AIM OF THE TASK:
Give only the lines from the one containing "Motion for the" through the end of the material below, exactly as written.
▬▬▬▬▬▬▬▬▬▬
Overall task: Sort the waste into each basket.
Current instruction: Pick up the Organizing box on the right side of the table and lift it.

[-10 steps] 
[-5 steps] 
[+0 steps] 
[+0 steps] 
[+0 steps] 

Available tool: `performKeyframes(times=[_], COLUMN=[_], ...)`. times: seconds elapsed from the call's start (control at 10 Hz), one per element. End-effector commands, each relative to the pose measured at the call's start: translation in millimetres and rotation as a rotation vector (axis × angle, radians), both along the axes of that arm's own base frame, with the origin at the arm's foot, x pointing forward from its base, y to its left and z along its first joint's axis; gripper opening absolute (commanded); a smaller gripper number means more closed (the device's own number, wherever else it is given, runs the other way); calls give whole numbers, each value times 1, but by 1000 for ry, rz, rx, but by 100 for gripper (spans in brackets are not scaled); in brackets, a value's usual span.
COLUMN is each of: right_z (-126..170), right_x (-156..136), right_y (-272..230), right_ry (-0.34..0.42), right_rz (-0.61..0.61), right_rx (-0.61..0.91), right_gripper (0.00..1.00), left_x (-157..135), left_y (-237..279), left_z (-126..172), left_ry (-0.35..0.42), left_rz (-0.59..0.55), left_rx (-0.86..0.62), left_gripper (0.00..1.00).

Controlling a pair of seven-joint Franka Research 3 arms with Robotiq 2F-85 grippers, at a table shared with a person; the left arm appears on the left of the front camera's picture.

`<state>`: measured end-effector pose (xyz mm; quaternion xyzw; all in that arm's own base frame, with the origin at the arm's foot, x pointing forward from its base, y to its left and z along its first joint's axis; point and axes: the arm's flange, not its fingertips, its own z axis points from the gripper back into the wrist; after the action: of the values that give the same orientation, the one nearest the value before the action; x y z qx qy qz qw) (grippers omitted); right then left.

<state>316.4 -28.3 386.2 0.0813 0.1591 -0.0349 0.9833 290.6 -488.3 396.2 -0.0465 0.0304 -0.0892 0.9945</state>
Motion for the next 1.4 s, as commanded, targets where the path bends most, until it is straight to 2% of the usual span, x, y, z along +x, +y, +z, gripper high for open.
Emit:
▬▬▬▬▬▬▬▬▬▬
SOLUTION FOR THIS EXERCISE:
Motion for the next 1.4 s, as commanded, targets where the path bends most, until it is straight to 2% of the usual span, x, y, z along +x, +y, +z, gripper high for open.
Emit:

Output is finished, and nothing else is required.